A experiência mais importante que vivenciei foi as observações feitas com a lua. Com ela tirei dúvidas e compreendi que a lua caminha, transforma-se, ilumina, orienta e modifica alguns momentos da vida dos seres que habitam o universo.

Uma segunda etapa desta tarefa é entrevistar pessoas do nosso convívio, perguntando- lhes qual a sua relação com a lua; qual sua relação com a estrela d’alva; e ainda, para que servem as estrelas. Estas questões têm o objetivo de trazer à tona reflexões, informações e conscientizações sobre a relação do ser humano com as coisas do céu.

No geral, se constata com este exercício o quanto a maioria das pessoas está distante das coisas do céu e, para muitas delas, o quanto essas questões são do domínio do absurdo, causando, em alguns casos, inclusive constrangimento para o próprio entrevistador. Por outro lado, em um extremo oposto, algumas poucas respostas podem nos surpreender como este tipo de conhecimento ainda está presente na vida de algumas pessoas. Como, por exemplo, nos relatos de um senhor, de aproximadamente 75 anos de idade, entrevistado por uma das alunas:

A estrela D’alva é uma estrela grande e muito bonita. Ela passa seis meses nascendo no norte e seis meses nascendo no sul. Ela aparece antes do sol se pôr ou antes do sol nascer. Quando o sol nasce ela está bem mais alta que o sol.

A lua minguante não é boa para o nascimento das aves e animais, pois não há força; a lua crescente é a lua do nascimento, é muito boa; a lua nova e a cheia é lua de muita força.

As informações dadas pelo senhor entrevistado, quanto à estrela d’alva, são claramente frutos da vivência de observação sistemática das coisas do céu, mesmo que elas não correspondam aos ciclos astronômicos precisos de Vênus, conforme se conhece cientificamente. Notemos que para se constatar que um astro muda de posição a cada seis meses é preciso observá-lo pelo menos durante 1 ano e, para se ter alguma segurança de que isto é algo regular, é preciso continuar observando-o pelo menos por alguns anos, e, ao que tudo indica, este senhor o fez. Claro que existem as tradições orais, que suprimem a necessidade de experiência pessoal direta de observação sistemática para se chegar a essas informações. No caso desse senhor, porém, pelo seu relato, elas foram obtidas por iniciativa e constância de acompanhamento dele.
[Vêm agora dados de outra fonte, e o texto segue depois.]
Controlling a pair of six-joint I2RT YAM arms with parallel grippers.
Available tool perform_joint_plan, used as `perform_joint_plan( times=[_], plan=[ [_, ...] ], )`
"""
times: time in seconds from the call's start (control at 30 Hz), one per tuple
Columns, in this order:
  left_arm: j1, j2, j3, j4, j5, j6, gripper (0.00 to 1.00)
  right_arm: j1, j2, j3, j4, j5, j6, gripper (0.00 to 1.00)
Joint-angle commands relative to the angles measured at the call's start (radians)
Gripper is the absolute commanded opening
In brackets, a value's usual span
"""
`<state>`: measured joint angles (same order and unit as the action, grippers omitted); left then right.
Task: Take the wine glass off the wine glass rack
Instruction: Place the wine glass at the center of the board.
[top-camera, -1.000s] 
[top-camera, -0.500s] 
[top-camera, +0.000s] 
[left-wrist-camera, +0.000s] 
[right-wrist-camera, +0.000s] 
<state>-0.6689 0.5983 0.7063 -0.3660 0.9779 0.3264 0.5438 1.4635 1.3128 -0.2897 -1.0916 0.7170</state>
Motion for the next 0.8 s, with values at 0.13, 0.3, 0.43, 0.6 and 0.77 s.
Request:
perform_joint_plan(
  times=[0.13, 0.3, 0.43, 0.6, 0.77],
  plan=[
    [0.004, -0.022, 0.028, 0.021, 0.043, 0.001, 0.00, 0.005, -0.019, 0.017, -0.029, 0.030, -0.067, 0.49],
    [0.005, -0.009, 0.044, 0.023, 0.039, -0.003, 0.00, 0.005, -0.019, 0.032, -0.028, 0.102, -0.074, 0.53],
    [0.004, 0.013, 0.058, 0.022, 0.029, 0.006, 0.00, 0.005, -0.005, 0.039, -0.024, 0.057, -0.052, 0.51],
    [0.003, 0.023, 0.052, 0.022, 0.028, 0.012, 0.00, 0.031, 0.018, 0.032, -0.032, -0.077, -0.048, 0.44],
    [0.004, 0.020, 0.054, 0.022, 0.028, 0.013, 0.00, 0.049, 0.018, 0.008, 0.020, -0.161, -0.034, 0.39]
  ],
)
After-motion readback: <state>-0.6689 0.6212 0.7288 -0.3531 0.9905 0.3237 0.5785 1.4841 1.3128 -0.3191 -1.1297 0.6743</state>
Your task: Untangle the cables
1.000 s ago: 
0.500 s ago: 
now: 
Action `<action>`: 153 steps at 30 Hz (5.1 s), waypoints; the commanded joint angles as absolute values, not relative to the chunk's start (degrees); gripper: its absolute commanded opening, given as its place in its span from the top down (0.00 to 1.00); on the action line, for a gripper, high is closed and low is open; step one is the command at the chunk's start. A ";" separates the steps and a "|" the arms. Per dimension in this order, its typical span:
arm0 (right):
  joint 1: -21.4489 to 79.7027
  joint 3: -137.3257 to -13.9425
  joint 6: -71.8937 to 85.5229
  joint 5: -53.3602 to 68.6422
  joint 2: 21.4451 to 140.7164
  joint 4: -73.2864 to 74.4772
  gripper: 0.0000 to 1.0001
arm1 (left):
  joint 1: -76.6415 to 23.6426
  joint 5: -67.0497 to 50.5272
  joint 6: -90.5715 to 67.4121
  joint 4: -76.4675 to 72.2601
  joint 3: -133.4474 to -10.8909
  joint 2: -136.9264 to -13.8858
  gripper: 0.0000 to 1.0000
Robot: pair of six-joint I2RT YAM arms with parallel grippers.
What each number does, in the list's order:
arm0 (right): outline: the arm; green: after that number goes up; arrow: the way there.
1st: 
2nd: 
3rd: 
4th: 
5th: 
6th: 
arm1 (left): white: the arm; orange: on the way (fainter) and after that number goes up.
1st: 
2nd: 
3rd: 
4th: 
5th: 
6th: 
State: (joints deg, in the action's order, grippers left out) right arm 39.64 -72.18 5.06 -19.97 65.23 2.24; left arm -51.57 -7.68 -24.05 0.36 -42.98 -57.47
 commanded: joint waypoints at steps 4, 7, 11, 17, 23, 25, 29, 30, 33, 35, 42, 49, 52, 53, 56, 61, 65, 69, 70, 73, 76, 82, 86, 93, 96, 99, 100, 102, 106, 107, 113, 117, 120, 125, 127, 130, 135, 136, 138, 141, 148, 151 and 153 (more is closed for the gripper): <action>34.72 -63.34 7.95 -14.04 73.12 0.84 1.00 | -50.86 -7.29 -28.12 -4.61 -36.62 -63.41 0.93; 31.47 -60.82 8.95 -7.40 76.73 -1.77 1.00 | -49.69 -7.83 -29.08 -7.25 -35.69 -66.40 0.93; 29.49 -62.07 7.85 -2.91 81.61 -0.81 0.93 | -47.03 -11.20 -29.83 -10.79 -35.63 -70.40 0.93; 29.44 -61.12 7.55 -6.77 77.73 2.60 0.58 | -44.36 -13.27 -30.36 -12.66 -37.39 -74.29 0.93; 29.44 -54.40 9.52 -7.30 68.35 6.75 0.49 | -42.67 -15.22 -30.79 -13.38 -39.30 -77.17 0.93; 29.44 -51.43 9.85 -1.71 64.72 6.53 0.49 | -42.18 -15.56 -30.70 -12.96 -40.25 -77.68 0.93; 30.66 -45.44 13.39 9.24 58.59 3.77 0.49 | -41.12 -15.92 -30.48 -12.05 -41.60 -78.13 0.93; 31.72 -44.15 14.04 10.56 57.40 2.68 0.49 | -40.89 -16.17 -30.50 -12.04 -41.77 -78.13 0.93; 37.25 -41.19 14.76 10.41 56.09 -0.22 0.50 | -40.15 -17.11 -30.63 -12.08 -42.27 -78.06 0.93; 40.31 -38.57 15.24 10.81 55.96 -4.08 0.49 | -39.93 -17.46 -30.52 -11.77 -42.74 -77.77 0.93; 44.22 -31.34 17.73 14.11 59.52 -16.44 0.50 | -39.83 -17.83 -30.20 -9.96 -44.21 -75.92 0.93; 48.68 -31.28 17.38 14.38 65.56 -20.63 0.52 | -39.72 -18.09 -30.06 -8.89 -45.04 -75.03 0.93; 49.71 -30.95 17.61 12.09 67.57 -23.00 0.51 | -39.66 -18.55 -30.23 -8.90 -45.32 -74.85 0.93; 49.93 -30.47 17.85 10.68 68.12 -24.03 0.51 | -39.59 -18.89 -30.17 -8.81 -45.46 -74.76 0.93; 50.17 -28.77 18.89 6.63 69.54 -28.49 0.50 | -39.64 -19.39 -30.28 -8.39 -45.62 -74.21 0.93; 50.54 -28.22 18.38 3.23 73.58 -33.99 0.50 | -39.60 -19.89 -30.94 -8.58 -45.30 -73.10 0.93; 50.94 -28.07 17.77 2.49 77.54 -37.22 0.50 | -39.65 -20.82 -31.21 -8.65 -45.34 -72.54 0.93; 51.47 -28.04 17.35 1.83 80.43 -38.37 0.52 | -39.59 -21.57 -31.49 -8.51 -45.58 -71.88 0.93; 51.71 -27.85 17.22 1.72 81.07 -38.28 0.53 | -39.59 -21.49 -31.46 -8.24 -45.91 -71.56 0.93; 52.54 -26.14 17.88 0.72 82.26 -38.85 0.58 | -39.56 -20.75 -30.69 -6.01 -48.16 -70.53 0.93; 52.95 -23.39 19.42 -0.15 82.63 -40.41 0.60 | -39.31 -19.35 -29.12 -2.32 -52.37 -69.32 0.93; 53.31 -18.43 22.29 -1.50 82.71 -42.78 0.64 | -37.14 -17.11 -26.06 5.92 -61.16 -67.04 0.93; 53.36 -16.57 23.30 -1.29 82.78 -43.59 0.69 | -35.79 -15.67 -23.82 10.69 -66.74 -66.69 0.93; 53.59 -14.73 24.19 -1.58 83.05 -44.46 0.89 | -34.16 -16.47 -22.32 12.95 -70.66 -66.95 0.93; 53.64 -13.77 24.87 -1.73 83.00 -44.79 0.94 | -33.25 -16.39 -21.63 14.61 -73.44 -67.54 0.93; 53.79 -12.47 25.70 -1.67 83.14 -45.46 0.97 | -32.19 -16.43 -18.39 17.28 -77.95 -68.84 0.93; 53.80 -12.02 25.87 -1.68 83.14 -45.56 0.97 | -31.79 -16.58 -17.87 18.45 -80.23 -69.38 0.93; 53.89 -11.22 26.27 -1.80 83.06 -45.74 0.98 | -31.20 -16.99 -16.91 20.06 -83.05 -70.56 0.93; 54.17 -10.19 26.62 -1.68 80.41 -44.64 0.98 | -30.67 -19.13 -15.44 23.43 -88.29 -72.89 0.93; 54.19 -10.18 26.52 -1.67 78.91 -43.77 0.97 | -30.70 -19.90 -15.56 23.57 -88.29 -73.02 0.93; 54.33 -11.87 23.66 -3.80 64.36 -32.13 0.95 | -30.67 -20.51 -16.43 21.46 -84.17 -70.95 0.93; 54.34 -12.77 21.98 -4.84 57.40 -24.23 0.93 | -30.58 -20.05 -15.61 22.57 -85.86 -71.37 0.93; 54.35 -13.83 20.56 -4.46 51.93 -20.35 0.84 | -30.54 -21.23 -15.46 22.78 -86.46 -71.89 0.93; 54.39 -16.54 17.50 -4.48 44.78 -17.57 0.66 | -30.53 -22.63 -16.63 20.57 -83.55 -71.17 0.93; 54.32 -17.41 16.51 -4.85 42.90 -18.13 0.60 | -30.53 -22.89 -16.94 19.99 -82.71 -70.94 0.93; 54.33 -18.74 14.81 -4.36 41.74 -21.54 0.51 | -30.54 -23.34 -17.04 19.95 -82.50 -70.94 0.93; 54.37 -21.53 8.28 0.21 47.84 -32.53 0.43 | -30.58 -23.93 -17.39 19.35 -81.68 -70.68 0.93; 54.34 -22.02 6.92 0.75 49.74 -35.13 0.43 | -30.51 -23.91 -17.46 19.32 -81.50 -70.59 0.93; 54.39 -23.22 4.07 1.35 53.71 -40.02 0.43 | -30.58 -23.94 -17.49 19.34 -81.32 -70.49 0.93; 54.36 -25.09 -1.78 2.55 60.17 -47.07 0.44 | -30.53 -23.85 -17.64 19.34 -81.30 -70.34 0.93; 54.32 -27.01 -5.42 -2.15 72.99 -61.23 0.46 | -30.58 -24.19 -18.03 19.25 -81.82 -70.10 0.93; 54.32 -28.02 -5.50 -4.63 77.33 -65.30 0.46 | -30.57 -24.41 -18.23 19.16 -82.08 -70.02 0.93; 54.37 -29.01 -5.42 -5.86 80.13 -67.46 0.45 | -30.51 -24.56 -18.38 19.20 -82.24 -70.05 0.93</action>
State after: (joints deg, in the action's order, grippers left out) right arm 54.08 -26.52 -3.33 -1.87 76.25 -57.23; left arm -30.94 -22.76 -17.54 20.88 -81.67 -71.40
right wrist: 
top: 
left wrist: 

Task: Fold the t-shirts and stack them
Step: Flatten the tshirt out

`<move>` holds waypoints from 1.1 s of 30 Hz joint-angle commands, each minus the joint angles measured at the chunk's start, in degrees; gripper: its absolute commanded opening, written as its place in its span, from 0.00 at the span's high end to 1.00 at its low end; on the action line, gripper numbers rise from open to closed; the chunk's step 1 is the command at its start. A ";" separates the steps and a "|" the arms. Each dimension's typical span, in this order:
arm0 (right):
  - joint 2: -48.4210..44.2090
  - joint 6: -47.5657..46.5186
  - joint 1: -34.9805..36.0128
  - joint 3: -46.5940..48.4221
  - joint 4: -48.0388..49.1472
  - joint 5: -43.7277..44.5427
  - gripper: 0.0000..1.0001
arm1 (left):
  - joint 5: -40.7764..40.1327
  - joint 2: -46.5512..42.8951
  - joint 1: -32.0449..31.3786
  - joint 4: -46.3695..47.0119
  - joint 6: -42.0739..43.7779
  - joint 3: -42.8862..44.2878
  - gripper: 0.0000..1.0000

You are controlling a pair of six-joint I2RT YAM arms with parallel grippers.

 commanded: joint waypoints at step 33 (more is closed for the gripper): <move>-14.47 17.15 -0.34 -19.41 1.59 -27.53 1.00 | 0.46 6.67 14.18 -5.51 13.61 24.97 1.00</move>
As informações sobre a lua, os astros e as coisas do céu, em geral, envolvem conhecimentos populares que merecem o nosso respeito, além de serem de grande importância do ponto de vista antropológico. Tais informações vêm sendo tema recorrente de pesquisa científica há algumas décadas, sobre trabalhos envolvendo conhecimentos autóctones e populares sobre o céu no Rio Grande do Norte, ver Romero et al.(2004) e Jafelice et al.(2004). Esses assuntos têm fomentado discussões na comunidade científica, em particular ao ressaltar a freqüente arrogância do saber acadêmico e o quanto a maioria das pessoas está bitolada ao modo cientificista de enxergar as coisas, promovendo muitas vezes alienação e acriticidade, ou seja, exatamente o oposto do que o discurso da cientificidade diz almejar e promover.